**WORK TO COMPLETE**
What you return should match the data word for word, minus the images.

++++++++++++++++++++

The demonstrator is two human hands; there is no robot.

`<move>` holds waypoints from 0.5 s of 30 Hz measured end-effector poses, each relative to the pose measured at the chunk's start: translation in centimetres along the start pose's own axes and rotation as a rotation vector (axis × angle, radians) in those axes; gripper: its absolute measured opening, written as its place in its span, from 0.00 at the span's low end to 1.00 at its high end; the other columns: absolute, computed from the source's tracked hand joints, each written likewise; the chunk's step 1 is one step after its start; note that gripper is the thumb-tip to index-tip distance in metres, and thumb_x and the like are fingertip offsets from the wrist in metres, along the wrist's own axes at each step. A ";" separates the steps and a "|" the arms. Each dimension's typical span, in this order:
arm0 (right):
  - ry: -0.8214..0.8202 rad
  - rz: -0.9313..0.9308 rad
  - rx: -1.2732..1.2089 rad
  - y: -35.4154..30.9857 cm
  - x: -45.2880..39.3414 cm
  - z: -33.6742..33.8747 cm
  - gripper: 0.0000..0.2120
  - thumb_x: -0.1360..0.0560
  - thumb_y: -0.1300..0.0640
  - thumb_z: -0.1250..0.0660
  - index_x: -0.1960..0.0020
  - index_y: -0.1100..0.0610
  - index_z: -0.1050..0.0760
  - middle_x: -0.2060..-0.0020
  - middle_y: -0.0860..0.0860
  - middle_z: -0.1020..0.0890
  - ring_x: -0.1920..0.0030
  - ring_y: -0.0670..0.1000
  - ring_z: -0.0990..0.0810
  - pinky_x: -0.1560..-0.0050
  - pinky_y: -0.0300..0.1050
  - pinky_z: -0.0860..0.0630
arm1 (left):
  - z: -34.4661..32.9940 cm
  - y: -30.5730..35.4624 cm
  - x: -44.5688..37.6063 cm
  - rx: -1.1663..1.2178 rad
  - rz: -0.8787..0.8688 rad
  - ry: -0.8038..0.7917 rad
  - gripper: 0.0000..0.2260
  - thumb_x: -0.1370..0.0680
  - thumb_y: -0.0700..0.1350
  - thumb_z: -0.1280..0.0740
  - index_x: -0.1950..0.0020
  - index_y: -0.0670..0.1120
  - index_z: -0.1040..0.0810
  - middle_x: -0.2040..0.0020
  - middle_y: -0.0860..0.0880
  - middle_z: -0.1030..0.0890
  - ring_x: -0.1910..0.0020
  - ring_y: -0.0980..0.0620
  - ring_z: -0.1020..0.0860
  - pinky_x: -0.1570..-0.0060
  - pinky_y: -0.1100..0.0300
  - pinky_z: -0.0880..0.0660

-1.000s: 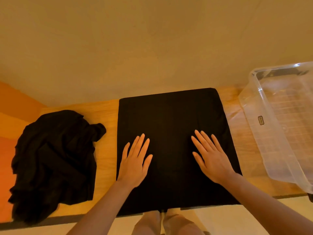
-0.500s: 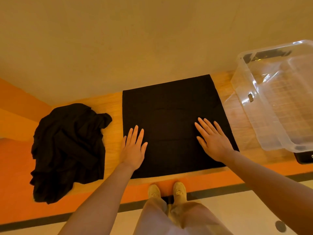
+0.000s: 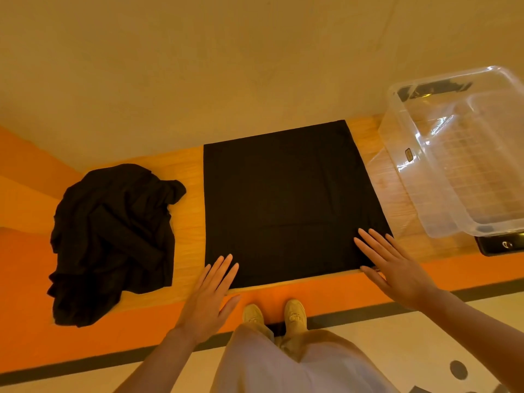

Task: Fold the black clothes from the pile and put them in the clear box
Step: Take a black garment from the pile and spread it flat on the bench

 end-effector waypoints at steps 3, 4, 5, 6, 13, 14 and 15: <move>-0.030 0.014 0.041 0.6 0.9 -0.2 0.33 0.21 0.36 0.50 0.22 0.53 0.46 0.22 0.50 0.46 0.22 0.51 0.51 0.24 0.48 0.56 | 0.2 -0.5 0.5 -0.068 -0.023 -0.008 0.26 0.18 0.59 0.56 0.22 0.50 0.44 0.22 0.49 0.44 0.23 0.49 0.45 0.26 0.54 0.51; -0.037 0.013 0.051 0.6 1.0 -0.2 0.33 0.21 0.37 0.50 0.22 0.53 0.46 0.22 0.51 0.45 0.22 0.51 0.51 0.24 0.47 0.56 | 0.4 -0.6 0.4 -0.075 -0.025 -0.010 0.26 0.18 0.58 0.58 0.23 0.49 0.42 0.23 0.48 0.41 0.24 0.48 0.42 0.26 0.53 0.51; -0.037 0.013 0.062 0.7 0.9 -0.2 0.31 0.21 0.39 0.50 0.23 0.54 0.45 0.23 0.51 0.44 0.22 0.51 0.51 0.24 0.47 0.56 | 0.6 -0.6 0.3 -0.067 -0.028 -0.009 0.26 0.18 0.58 0.59 0.24 0.48 0.39 0.24 0.47 0.38 0.25 0.48 0.39 0.26 0.53 0.49; -0.027 0.014 0.069 0.7 0.7 0.0 0.30 0.22 0.42 0.50 0.23 0.54 0.44 0.23 0.52 0.42 0.23 0.51 0.50 0.24 0.46 0.55 | 0.8 -0.6 0.3 -0.047 -0.032 -0.007 0.26 0.17 0.57 0.59 0.26 0.47 0.36 0.26 0.46 0.34 0.27 0.47 0.36 0.27 0.53 0.44; 0.118 0.105 0.077 -0.6 1.2 1.6 0.28 0.30 0.56 0.26 0.31 0.55 0.28 0.32 0.53 0.27 0.30 0.54 0.31 0.33 0.52 0.33 | 2.7 0.5 1.2 -0.025 -0.101 0.095 0.29 0.17 0.56 0.58 0.39 0.45 0.20 0.36 0.45 0.22 0.36 0.47 0.25 0.39 0.52 0.28; 0.119 0.111 0.069 -0.7 1.3 1.8 0.29 0.33 0.58 0.24 0.33 0.55 0.26 0.33 0.53 0.26 0.32 0.55 0.29 0.35 0.53 0.31 | 2.9 0.5 1.4 -0.009 -0.107 0.113 0.29 0.17 0.56 0.58 0.40 0.45 0.19 0.37 0.45 0.22 0.36 0.47 0.25 0.39 0.52 0.28; 0.126 0.114 0.059 -0.7 1.4 2.0 0.29 0.34 0.59 0.23 0.34 0.55 0.25 0.34 0.52 0.25 0.33 0.55 0.28 0.37 0.52 0.30 | 3.1 0.6 1.6 0.013 -0.121 0.138 0.29 0.17 0.56 0.57 0.41 0.45 0.19 0.37 0.45 0.21 0.36 0.47 0.24 0.39 0.52 0.27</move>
Point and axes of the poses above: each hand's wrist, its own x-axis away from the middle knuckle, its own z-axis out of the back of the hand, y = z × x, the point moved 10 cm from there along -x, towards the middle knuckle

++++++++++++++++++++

**RESPONSE**
The demonstrator is two human hands; there is no robot.

`<move>` holds waypoints from 0.5 s of 30 Hz measured end-effector poses, each relative to the pose measured at the chunk's start: translation in centimetres along the start pose's own axes and rotation as a rotation vector (axis × angle, radians) in those axes; gripper: its absolute measured opening, written as its place in its span, from 0.00 at the span's low end to 1.00 at its high end; the other columns: absolute, computed from the source's tracked hand joints, each written likewise; the chunk's step 1 is one step after its start; note that gripper is the thumb-tip to index-tip distance in metres, and thumb_x and the like are fingertip offsets from the wrist in metres, along the wrist's own axes at each step. A ";" separates the steps and a "|" the arms. Each dimension's typical span, in this order:
arm0 (right):
  - ry: -0.8214..0.8202 rad
  - rz: -0.9313..0.9308 rad
  - rx: -1.2732..1.2089 rad
  - y: -35.4154..30.9857 cm
  - x: -45.2880..39.3414 cm
  - z: -33.6742..33.8747 cm
  - gripper: 0.0000..0.2120
  - thumb_x: -0.1360..0.0560
  - thumb_y: -0.1300..0.0640
  - thumb_z: -0.1250..0.0660
  - index_x: -0.1960..0.0020
  - index_y: -0.1100..0.0610
  - index_z: -0.1050..0.0760
  - middle_x: -0.2060..-0.0020
  - middle_y: -0.0860..0.0860
  - middle_z: -0.1020..0.0890
  - ring_x: -0.1920..0.0030
  - ring_y: -0.0670..0.1000
  - ring_z: -0.0990..0.0810
  - pinky_x: -0.1560..-0.0050
  - pinky_y: -0.0300..0.1050
  - pinky_z: -0.0860..0.0630
arm1 (left):
  - z: -34.4661..32.9940 cm
  - y: -30.5730..35.4624 cm
  - x: -44.5688..37.6063 cm
  - rx: -1.1663..1.2178 rad
  - rz: -0.8787..0.8688 rad
  - ry: -0.8038..0.7917 rad
  - gripper: 0.0000..0.2260
  - thumb_x: -0.1370..0.0680
  - thumb_y: -0.0700..0.1350
  - thumb_z: -0.1280..0.0740
  - index_x: -0.1950..0.0020
  - index_y: -0.0670..0.1120
  - index_z: -0.1040..0.0810
  - middle_x: -0.2040..0.0020
  - middle_y: -0.0860..0.0880
  - middle_z: -0.1030..0.0890
  - ring_x: -0.1910..0.0020
  - ring_y: -0.0980..0.0620
  - ring_z: -0.1020..0.0860
  - pinky_x: -0.1570..-0.0060
  - pinky_y: -0.1100..0.0300
  - pinky_z: -0.0880..0.0660

-1.000s: 
-0.500s: 
+0.000s: 

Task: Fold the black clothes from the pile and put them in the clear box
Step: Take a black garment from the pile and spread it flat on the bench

 end-effector waypoints at steps 3, 4, 5, 6, 13, 14 and 15: <move>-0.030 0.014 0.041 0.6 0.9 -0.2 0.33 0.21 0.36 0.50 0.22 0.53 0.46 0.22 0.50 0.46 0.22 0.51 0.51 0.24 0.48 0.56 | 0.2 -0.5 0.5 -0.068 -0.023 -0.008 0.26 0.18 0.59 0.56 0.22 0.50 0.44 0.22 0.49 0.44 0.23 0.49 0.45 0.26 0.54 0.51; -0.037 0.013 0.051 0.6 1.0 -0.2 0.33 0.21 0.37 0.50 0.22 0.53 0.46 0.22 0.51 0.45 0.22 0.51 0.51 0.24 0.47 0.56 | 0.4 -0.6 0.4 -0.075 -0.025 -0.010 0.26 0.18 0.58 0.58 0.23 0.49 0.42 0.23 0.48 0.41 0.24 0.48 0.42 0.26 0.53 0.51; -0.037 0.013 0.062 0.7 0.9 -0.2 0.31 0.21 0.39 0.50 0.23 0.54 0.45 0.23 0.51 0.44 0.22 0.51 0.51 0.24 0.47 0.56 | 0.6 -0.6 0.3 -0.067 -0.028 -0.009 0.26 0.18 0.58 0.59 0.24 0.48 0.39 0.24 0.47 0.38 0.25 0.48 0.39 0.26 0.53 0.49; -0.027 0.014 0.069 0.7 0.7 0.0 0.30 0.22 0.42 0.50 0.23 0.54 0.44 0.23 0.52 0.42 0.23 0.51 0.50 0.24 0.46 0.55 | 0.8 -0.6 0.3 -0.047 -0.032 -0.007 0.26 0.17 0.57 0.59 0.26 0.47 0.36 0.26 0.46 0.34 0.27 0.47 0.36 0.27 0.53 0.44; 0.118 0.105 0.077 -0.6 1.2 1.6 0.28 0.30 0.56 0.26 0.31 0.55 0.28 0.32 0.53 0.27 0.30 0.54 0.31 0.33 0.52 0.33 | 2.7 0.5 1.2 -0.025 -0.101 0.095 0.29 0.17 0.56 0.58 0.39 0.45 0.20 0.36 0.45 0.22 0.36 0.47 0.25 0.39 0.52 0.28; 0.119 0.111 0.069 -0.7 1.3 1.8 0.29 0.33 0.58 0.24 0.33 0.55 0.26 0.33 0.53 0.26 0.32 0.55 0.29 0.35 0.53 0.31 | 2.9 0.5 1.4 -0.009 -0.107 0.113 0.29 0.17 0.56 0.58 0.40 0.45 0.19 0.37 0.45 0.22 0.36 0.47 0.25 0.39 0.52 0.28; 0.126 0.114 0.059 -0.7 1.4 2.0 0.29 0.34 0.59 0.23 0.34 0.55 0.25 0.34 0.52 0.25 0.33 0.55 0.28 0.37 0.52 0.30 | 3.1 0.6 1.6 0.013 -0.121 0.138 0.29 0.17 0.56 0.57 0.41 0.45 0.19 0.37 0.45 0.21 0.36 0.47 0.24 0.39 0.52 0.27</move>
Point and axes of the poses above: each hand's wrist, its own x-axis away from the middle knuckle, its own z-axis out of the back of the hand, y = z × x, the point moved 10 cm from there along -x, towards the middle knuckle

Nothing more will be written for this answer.